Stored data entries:
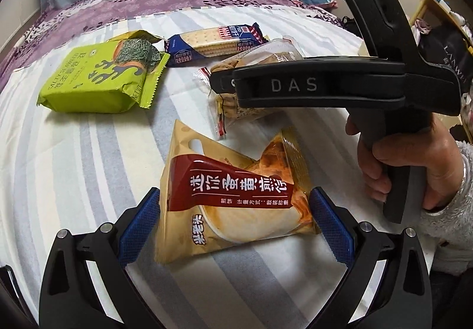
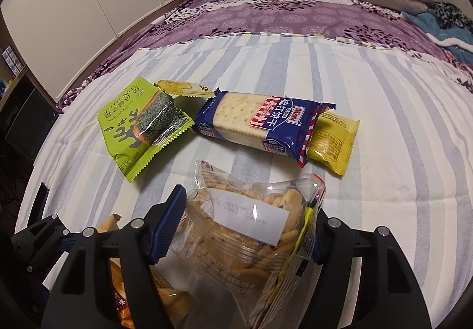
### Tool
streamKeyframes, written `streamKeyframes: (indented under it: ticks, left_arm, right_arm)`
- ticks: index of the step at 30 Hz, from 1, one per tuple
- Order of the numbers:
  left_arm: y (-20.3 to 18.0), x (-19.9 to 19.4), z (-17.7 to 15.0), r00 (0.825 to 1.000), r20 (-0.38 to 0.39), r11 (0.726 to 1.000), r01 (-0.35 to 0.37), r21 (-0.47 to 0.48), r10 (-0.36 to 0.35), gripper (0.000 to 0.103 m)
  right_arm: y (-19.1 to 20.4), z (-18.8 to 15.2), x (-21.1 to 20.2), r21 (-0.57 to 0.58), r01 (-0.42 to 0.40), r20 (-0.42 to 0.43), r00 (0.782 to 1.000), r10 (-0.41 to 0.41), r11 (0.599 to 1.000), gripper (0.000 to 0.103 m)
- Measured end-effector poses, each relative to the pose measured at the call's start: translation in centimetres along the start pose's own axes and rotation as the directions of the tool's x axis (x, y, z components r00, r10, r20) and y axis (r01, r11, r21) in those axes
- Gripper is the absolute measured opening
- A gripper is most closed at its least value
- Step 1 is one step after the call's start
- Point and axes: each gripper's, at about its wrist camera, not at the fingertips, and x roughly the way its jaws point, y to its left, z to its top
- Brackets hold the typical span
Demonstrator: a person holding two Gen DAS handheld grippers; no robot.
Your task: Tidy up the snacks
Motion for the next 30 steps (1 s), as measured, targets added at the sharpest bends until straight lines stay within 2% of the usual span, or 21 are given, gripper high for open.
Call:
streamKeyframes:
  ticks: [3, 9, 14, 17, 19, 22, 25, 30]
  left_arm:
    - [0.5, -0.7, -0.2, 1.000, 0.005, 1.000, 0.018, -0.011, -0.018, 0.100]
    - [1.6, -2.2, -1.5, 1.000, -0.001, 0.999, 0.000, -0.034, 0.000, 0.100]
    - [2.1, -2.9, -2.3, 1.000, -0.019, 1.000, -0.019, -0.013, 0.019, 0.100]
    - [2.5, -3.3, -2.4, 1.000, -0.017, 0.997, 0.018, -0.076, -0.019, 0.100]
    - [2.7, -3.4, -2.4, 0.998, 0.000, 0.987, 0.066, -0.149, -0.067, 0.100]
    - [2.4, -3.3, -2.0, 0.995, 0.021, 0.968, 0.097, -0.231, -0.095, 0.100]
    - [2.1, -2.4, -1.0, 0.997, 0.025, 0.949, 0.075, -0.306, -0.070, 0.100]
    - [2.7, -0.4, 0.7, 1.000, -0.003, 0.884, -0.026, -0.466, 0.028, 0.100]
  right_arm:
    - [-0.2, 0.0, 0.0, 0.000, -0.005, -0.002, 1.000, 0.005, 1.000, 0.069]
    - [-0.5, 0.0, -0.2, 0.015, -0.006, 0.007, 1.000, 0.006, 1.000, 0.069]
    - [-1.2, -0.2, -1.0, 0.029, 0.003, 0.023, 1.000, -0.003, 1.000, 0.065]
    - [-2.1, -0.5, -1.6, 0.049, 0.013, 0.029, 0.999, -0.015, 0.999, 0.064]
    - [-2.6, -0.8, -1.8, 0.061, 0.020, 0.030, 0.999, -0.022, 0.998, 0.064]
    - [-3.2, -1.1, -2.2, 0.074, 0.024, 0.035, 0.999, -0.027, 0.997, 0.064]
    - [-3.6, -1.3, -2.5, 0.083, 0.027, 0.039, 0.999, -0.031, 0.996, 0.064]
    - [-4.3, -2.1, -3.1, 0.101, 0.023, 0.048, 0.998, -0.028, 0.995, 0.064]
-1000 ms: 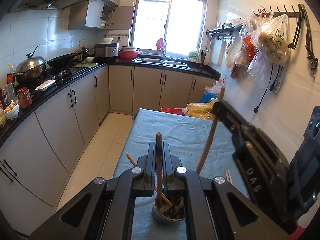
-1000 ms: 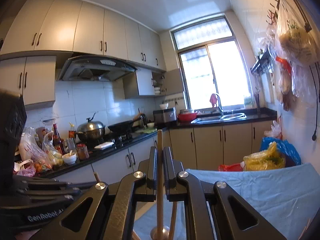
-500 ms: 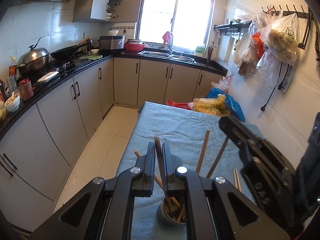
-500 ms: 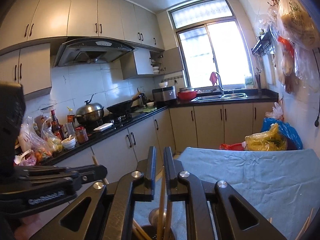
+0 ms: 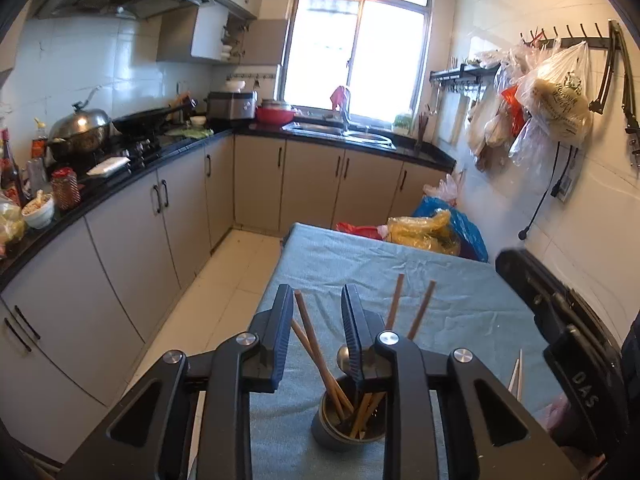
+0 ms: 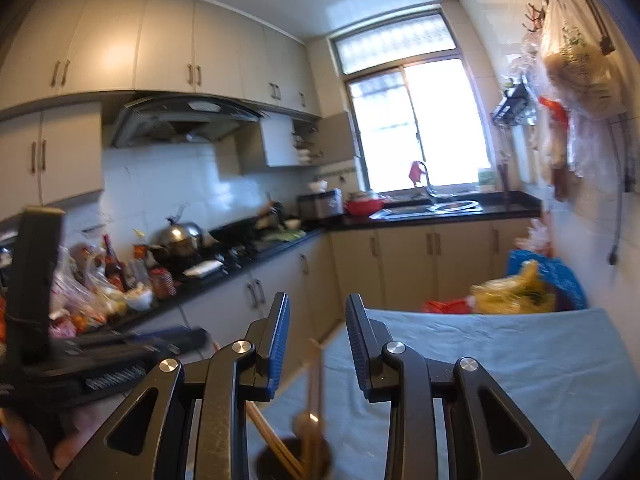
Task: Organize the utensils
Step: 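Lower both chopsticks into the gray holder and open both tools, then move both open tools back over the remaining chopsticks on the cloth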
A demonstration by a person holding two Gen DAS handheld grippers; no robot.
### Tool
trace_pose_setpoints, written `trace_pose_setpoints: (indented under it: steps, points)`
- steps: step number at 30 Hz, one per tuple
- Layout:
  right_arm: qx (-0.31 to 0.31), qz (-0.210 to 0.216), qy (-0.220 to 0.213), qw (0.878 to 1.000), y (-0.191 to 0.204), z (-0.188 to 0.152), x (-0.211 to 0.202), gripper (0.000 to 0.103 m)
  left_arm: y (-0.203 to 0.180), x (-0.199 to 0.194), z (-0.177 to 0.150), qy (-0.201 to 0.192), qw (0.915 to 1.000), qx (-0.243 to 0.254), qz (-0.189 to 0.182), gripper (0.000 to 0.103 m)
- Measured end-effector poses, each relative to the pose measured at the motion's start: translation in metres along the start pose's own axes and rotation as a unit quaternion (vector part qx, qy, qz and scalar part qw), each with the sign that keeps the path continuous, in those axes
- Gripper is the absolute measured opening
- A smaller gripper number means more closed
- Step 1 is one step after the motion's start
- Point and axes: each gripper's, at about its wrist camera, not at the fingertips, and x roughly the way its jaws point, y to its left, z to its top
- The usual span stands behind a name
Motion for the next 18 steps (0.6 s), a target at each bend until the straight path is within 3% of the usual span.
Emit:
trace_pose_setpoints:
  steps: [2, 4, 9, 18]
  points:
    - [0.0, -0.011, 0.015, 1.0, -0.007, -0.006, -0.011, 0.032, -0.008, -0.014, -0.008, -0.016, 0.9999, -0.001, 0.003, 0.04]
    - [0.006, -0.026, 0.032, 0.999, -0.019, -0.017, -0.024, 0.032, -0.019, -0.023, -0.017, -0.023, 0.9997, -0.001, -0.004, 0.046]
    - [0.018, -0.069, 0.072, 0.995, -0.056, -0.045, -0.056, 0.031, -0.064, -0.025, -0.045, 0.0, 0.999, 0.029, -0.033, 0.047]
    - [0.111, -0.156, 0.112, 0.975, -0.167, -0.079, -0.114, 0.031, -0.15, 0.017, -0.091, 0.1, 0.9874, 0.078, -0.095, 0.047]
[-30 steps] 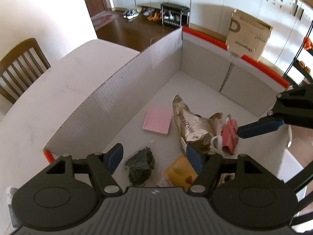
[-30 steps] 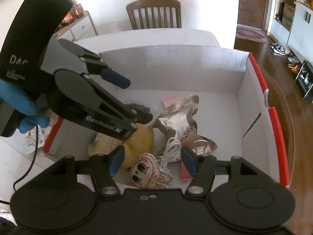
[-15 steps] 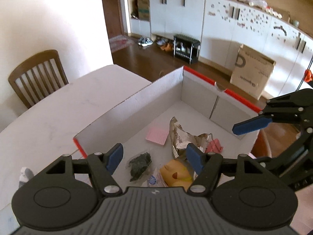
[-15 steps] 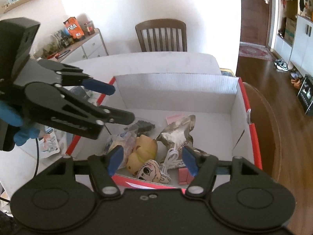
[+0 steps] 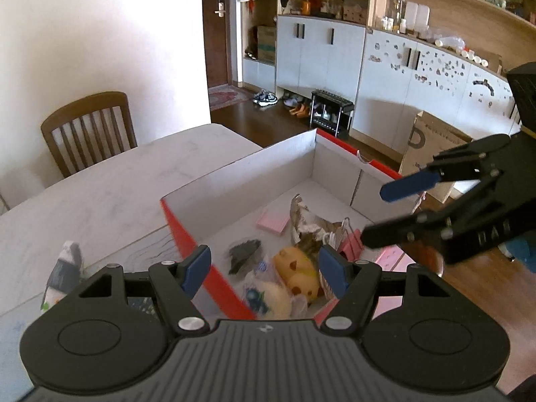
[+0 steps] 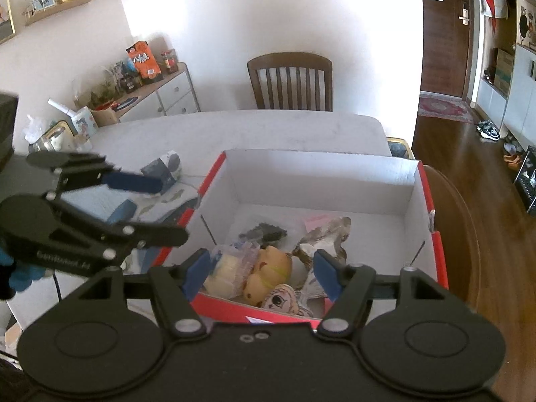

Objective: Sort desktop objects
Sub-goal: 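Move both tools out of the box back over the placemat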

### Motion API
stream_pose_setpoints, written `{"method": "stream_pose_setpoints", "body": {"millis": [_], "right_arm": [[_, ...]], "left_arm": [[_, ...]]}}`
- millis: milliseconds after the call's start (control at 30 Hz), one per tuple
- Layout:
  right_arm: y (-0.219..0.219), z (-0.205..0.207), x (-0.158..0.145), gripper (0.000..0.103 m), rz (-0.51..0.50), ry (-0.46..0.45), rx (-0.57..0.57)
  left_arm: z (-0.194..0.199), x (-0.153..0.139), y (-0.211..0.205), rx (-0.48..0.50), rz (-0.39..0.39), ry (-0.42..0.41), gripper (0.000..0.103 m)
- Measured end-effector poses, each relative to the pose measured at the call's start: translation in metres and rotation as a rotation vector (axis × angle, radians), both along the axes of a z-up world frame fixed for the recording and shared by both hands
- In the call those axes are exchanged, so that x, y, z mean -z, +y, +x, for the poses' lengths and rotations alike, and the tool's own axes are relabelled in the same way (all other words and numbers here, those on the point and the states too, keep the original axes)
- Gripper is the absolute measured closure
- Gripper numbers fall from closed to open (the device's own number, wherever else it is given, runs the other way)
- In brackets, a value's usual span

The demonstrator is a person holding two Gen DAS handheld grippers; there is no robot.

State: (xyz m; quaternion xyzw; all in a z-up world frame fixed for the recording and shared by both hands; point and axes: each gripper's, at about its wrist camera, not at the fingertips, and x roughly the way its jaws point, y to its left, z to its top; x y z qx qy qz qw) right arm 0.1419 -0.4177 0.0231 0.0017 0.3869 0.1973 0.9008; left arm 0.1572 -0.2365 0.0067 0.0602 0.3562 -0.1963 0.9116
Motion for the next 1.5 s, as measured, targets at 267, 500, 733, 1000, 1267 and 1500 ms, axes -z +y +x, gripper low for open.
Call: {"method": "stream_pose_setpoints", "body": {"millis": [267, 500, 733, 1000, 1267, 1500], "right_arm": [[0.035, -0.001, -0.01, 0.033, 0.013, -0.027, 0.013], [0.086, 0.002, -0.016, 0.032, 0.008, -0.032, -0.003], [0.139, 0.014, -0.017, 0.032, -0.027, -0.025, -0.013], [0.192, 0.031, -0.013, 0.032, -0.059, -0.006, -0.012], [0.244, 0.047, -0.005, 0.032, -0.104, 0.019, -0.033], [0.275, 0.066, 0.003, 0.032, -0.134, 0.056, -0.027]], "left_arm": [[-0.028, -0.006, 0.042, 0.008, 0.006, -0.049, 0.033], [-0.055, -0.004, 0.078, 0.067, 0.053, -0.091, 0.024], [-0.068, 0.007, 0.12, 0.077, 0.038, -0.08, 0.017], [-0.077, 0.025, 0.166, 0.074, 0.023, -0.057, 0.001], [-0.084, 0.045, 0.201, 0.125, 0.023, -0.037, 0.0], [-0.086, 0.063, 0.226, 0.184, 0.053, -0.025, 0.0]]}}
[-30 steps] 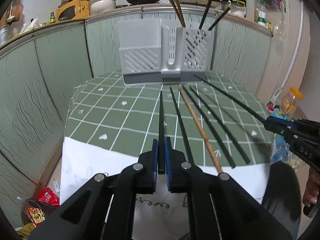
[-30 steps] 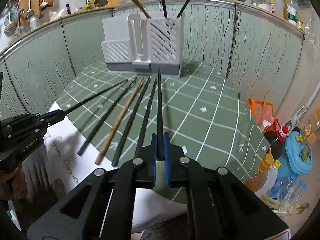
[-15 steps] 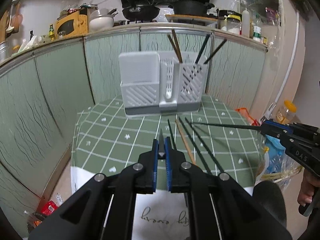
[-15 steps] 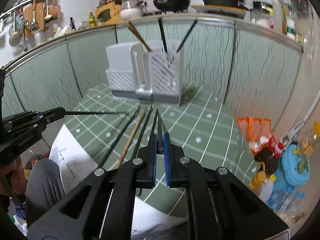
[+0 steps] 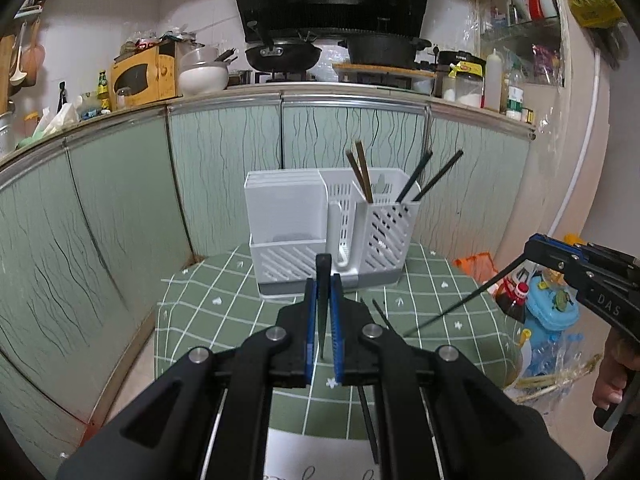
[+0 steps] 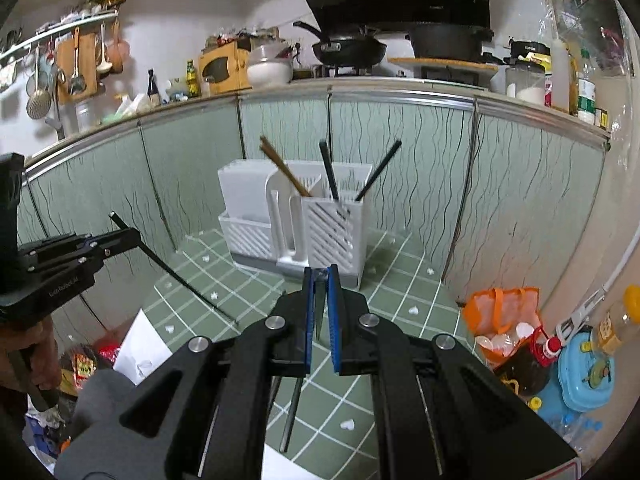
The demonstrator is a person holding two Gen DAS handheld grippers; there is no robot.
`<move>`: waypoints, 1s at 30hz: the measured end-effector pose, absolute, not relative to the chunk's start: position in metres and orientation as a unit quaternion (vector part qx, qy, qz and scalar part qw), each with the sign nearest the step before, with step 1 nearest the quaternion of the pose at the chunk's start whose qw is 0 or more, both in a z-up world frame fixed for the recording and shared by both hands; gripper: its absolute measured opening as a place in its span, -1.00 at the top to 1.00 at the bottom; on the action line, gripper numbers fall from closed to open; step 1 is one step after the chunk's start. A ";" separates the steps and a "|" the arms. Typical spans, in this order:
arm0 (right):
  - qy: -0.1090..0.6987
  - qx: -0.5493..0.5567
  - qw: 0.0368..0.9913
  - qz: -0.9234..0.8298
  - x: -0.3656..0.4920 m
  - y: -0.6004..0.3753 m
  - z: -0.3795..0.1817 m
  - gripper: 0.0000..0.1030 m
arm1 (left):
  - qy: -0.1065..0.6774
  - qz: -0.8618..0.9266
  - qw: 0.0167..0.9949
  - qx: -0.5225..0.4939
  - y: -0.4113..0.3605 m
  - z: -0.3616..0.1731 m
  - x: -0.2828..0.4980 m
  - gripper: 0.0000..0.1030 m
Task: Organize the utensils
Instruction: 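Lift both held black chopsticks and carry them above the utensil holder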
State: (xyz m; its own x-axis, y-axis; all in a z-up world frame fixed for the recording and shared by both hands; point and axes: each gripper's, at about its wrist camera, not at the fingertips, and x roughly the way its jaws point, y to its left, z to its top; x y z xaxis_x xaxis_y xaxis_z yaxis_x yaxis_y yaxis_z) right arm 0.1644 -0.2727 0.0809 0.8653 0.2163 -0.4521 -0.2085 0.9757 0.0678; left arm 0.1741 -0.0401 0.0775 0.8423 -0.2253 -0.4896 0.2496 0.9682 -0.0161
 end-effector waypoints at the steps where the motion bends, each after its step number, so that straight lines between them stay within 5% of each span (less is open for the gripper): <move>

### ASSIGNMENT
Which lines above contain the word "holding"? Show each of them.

### WORKED SOLUTION
Demonstrator: a person holding two Gen DAS handheld grippers; no robot.
A demonstration by a person holding two Gen DAS handheld grippers; no robot.
The demonstrator is a person holding two Gen DAS handheld grippers; there is no robot.
The demonstrator is a person holding two Gen DAS handheld grippers; there is no robot.

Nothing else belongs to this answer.